In some ways that was totally awesome because her last relationship left her with a deep cavern of endless conjecture and he broke up with her in a car on the way home from the airport. It’s nice to not have the guessing games, but at the same time there’s a level of being realistic about how fast things should be moving.

She broke things off after four weeks because it wasn’t going to work. Now there’s a new guy she’s had some correspondence with (introduced by a friend who knew them both to love Jesus and beer) and instead of bringing flowers on their first date he gave her an envelope. On it was a stick figure boy giving flowers to a stick figure girl. Inside was a card that said that instead of buying her flowers, he gave money to her college alumni association in her name. Anyone who pays any attention to Spunky knows this is the perfect thing to do for her. He wins points for years.

In addition to being involved with one anothers’ personal growth (which has been leagues in 10 years because we’re too interesting to be static) we’re also the kind of friends who can pore over the details of every relationship with one another. We emote identically–so when I don’t know how to react to something because I’m all clouded with But I like her so much and I’m so attracted to her she will totally turn the mirror on me and say, “Look, the way she’s acting is not the way you act when you want someone to stick around. You’re worth more than that.”

We’re also the kind of friends who can say “I’m not ready for that advice right now! Right now we’re canoeing up the river DeNile and you’re bringing the Girl Scout Cookies!!”

Spunky and I can spin a metaphor for hours and like to use a lot of great catch phrases, like “Romantic comedies–part of the problem, part of the solution.” This came into sharp relief for me this week when I saw He’s just not that into you.*

I don’t know what it is about who I am attracted to, but I often find myself dating people I don’t understand.

Dating people you don’t understand can involve long, drawn out conversations with your besties along the lines of “What did she mean when she said this?” “What does it mean when he does that?”

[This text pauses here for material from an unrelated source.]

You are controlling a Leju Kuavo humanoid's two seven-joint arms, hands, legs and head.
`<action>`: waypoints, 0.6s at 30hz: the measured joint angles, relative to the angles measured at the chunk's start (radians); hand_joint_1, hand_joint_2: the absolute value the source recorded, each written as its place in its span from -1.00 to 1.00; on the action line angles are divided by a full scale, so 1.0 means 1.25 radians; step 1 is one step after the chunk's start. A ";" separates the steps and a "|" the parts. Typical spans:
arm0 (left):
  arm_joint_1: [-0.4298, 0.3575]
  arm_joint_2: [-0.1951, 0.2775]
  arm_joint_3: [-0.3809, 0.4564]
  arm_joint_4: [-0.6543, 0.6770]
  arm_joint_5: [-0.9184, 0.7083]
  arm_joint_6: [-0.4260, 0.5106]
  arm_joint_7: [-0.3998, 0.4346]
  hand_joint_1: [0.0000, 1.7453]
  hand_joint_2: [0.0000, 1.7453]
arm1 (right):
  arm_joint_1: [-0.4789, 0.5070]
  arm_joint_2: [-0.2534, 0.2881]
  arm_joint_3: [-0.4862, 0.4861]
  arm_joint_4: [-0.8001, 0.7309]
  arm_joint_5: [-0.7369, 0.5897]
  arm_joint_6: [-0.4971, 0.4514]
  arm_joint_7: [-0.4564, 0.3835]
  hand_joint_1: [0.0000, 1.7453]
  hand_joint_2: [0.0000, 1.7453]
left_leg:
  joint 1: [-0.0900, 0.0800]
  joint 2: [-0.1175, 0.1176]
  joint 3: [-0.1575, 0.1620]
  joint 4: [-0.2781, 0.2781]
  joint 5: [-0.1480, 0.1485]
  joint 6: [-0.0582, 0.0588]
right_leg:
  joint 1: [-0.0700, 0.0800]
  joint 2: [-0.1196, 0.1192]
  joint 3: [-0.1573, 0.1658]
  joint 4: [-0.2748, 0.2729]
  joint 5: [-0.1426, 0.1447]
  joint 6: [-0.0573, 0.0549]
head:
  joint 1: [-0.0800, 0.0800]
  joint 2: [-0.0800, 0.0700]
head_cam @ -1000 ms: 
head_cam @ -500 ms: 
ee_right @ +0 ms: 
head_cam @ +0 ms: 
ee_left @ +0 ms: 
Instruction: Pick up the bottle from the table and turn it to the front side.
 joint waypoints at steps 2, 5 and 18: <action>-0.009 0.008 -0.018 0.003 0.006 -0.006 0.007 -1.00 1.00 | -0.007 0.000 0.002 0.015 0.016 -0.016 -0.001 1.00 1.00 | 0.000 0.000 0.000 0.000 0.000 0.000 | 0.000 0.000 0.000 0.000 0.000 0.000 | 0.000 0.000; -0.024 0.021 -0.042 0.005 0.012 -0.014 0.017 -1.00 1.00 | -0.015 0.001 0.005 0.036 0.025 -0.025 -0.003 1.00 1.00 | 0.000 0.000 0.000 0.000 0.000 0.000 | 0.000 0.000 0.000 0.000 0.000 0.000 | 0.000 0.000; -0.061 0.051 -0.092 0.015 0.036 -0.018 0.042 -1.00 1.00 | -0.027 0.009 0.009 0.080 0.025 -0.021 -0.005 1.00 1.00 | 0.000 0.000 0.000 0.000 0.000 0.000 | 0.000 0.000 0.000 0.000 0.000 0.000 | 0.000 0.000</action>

When I’m not dating someone, this is easy, I will totally straight up ask someone, What’s the deal? Or, really it doesn’t matter because I’m not trying to get in their pants and it’s not that deep. But when my feelings are involved, it is that deep. I want to know I’m doing what I can to not fuck it up.

He’s just not that into you could have been a really crappy movie. All star cast, romantic comedy, based on a Sex and the City book. Easily could have been shitty and people still would have seen it. I was surprised when I heard it was great. And it was! It was hysterical, moving and made me so glad I didn’t see it with a date. I don’t want them to know the level of analysis my besties play in my romantic dealings. There’s a scene where one girl says to another girl, “OMG he likes you! Let’s go online and plan your destination wedding!!” An extreme example, but seriously.

Spunky and I like to call this “Keeping the crazy between us.” Because we can be crazy, and say all the overanalytical stuff to one another and then go back to our love interests and be completely cool and normal. So the fact that we keep the crazy between us… and now everyone who watches that movie was a little intense.

I called her right after the film let out to tell her to go see it. That night when we caught up not only had she seen it, she intended to get it on DVD for future reference material. And she had harsh advice for me. It wasn’t what I wanted to hear, but at the same time, Spunky has been in my life for over a decade and knows when I’m making excuses for people. I know what I’m worth and sometimes I need a little nudging to stand up for it.

Anyway, it remains to be seen what will happen with my love life. But for now, Spunky and I invite you to share in the crazy and go watch He’s Just Not That Into You, but see it with a friend who understands.

*Tara and I saw it together, and because of the deep personal relevance I was feeling we spent most of the time holding hands and we had to cuddle afterwards.